In contrast, only 16% of people view crime in their local area as a serious problem

Less than half those questioned said they would describe An Garda Síochána as a world class police force. Photograph: Cyril Byrne / THE IRISH TIMES

Less than half those questioned said they would describe An Garda Síochána as a world class police force. Photograph: Cyril Byrne / THE IRISH TIMES

 

More than two-thirds of people believe crime is either a serious or very serious problem nationally, the latest Garda Public Attitudes Survey has found.

Some 71 per cent of those surveyed believe crime to be a serious problem in the State, down from 74 per cent in the previous survey at the end of last year.

Despite their belief that crime was a serious issue nationally, only 16 per cent said they perceived crime in their locality to be a serious or very serious problem. The proportion of respondents who had been victims of crime fell to 4.4 per cent, the lowest recorded level since October 2015.

More than half of those surveyed (55 per cent) said they did not worry about becoming a victim of a crime. Some 35 per cent said they had no fear of crime in general, an increase of four percentage points from the previous survey.

Less than half (41 per cent) said they would describe An Garda Síochána as a world class police force, and 54 per cent said they thought the organisation was well managed.

Only 42 per cent of people said they believed the number of gardaí in their community was high enough. Even fewer (38 per cent) said they were aware of Garda patrols in their area in the past three months.

Satisfaction

However, 79 per cent of respondents said they were either satisfied or very satisfied with the service gardaí provided in their community, with 72 per cent saying they viewed the Garda as being community focused.

The number of respondents who said they were victims of crime and had reported the most recent crime against them to gardaí fell from nearly 90 per cent to 85 per cent between the surveys.

Some 56 per cent of respondents felt gardaí investigating their case had provided them with enough information.
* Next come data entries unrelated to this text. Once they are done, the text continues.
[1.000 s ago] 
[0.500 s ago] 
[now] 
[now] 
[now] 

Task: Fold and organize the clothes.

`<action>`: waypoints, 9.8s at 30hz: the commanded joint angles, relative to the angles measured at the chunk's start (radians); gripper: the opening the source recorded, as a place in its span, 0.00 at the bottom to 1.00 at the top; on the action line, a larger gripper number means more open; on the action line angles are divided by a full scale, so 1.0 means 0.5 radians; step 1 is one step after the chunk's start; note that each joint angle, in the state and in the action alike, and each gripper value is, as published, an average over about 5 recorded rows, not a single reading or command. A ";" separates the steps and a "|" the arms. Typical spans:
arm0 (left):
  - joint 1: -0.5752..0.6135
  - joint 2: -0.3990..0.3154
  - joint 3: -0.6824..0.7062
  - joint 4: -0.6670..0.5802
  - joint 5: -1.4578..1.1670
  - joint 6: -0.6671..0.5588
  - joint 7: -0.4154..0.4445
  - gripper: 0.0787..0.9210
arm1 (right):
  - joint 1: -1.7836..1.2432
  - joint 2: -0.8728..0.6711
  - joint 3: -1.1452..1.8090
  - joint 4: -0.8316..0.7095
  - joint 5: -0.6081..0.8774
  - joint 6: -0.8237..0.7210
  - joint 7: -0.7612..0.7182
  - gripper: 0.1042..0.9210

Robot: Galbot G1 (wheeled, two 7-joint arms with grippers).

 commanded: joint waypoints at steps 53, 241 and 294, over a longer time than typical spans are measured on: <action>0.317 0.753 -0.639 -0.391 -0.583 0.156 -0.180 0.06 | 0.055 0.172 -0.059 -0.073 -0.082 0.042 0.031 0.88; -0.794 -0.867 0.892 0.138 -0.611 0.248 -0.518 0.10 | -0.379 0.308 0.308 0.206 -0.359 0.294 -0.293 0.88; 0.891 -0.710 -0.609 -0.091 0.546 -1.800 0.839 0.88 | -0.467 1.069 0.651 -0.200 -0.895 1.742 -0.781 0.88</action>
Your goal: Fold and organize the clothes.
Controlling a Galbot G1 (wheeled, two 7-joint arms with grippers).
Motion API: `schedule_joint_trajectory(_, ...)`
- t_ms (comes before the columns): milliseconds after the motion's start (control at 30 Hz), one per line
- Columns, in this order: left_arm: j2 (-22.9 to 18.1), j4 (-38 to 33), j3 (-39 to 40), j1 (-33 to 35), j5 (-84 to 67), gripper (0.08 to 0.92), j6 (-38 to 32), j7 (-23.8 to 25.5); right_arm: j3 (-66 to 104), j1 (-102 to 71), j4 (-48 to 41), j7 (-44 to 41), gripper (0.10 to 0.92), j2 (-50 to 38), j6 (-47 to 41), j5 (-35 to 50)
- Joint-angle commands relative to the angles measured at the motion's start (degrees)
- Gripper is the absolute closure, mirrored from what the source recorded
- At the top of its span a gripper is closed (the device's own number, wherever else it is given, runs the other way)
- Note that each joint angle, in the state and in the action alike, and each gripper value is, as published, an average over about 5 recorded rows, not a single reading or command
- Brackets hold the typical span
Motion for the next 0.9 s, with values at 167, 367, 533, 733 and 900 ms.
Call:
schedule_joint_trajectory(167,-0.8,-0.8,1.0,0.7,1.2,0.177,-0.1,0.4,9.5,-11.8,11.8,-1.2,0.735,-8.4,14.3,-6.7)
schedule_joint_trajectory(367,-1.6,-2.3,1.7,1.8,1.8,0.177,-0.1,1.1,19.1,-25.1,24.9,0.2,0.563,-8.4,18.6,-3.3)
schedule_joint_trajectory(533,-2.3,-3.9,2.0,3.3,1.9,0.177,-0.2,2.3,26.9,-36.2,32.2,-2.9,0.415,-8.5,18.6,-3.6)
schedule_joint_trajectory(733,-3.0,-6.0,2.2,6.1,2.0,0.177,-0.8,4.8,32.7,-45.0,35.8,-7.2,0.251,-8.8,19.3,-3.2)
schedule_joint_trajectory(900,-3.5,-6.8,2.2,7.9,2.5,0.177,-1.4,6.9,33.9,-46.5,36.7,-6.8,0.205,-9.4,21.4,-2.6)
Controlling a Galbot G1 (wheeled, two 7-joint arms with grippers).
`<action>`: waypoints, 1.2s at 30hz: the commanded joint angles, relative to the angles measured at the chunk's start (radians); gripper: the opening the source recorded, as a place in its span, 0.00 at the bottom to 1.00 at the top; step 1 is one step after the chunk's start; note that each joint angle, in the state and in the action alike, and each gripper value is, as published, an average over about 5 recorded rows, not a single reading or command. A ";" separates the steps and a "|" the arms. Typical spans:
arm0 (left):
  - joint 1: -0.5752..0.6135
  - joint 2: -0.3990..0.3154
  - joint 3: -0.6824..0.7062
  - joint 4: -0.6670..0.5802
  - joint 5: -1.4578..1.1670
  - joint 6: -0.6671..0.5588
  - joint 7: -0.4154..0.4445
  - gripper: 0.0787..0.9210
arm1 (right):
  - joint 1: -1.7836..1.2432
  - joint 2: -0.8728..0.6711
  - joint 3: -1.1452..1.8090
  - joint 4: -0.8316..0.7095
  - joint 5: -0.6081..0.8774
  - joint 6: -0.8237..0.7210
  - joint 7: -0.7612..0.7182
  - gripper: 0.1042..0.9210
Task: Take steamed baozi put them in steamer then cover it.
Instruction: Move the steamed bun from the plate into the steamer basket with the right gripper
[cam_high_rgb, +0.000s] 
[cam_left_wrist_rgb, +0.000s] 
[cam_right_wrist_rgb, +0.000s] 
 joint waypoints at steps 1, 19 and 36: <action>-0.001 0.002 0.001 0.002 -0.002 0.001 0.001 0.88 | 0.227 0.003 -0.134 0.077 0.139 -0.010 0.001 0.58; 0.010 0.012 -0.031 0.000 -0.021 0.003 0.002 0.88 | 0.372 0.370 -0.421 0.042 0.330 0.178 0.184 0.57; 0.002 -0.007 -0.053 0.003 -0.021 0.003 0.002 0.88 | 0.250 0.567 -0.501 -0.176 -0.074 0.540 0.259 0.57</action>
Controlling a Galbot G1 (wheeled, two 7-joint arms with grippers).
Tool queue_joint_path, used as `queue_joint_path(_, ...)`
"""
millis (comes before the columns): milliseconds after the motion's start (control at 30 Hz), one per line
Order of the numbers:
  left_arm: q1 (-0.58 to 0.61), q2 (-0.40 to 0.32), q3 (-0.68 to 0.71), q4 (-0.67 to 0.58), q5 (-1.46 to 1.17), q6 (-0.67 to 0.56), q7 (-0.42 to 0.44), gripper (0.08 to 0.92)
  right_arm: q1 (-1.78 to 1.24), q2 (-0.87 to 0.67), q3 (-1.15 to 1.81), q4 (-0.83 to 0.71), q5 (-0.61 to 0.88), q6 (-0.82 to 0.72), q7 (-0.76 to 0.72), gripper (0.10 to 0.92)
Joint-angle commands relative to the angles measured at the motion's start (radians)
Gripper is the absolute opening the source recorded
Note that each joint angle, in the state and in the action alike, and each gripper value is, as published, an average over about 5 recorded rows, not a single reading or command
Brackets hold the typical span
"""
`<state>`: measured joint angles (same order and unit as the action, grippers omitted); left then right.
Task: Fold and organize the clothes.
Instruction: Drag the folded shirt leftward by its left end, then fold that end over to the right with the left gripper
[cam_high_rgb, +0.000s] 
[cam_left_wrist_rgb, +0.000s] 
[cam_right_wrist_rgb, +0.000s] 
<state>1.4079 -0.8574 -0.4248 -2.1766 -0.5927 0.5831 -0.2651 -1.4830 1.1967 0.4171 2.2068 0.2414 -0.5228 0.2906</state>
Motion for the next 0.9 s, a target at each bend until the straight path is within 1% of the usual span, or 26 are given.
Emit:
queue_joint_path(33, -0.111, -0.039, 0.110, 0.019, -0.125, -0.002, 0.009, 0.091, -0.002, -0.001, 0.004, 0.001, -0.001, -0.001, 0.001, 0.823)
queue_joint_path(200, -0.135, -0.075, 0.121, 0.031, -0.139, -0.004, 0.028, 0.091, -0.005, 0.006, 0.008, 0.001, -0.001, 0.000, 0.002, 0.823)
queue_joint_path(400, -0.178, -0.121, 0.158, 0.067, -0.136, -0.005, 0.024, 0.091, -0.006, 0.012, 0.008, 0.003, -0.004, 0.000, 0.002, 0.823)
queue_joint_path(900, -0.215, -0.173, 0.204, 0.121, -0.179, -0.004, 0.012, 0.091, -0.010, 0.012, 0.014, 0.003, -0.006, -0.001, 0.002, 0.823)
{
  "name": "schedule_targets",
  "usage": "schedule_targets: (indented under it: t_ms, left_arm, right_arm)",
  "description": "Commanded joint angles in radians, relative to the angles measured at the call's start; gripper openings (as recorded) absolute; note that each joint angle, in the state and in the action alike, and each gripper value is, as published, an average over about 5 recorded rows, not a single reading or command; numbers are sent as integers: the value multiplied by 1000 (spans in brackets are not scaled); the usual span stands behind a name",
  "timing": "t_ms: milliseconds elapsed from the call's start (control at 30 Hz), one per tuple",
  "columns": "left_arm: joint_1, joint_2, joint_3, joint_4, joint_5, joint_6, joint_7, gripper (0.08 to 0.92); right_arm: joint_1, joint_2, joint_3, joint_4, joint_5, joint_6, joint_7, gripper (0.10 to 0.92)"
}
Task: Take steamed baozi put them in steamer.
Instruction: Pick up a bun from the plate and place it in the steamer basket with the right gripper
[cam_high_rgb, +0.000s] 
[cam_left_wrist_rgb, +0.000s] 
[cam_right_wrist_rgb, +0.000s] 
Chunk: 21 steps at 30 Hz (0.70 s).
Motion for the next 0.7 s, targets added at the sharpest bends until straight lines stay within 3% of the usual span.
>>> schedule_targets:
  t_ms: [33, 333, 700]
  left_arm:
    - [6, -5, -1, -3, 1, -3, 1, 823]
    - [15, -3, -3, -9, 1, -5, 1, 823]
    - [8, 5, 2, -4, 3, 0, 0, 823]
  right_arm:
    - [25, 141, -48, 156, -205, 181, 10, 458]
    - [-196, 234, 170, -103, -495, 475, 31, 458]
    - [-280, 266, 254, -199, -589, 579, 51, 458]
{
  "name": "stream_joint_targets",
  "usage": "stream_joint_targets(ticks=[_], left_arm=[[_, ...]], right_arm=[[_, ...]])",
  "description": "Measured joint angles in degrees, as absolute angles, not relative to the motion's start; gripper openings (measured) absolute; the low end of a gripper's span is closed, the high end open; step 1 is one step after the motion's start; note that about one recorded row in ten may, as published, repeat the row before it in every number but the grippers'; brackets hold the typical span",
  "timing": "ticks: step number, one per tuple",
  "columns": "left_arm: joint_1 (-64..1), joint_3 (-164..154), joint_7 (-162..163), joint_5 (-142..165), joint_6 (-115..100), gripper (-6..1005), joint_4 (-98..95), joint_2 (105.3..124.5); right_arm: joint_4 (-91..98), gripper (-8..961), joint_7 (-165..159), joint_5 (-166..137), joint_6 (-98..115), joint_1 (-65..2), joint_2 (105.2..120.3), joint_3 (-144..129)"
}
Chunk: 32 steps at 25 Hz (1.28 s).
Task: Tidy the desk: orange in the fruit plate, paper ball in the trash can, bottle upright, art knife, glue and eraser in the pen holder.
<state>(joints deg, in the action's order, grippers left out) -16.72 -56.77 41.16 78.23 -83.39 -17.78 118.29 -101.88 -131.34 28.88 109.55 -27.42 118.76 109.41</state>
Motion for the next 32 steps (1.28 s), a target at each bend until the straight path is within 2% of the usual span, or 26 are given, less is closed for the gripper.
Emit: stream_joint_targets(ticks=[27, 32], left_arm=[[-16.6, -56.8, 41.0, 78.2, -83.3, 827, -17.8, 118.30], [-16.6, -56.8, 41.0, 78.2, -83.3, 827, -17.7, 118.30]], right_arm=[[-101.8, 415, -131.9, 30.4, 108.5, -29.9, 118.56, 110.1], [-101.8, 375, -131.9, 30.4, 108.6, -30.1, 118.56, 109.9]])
This figure has been steadily increasing since last year, and was up six percentage points on the last survey.

Nine out of 10 people reported having trust in An Garda Síochána, one of the highest approval ratings for the force recorded in the surveys.

Other statistics that saw increases since the last survey was the number of people who agreed gardaí could be relied upon when needed, up five points to some 75 per cent. The number of those who believed gardaí listen to the concerns of local people also increased by four points to 84 per cent.

Some 94 per cent of respondents agreed that gardaí were friendly and helpful and more than two-thirds said they felt gardaí were effective at tackling crime.

The regular survey is conducted by Amárach Research, which asks a representative sample of 1,500 people questions on their perceptions of the police force.

Commenting on the survey findings, John Twomey, deputy commissioner for policing and security, said the findings suggested the force had a “strong connection with communities”.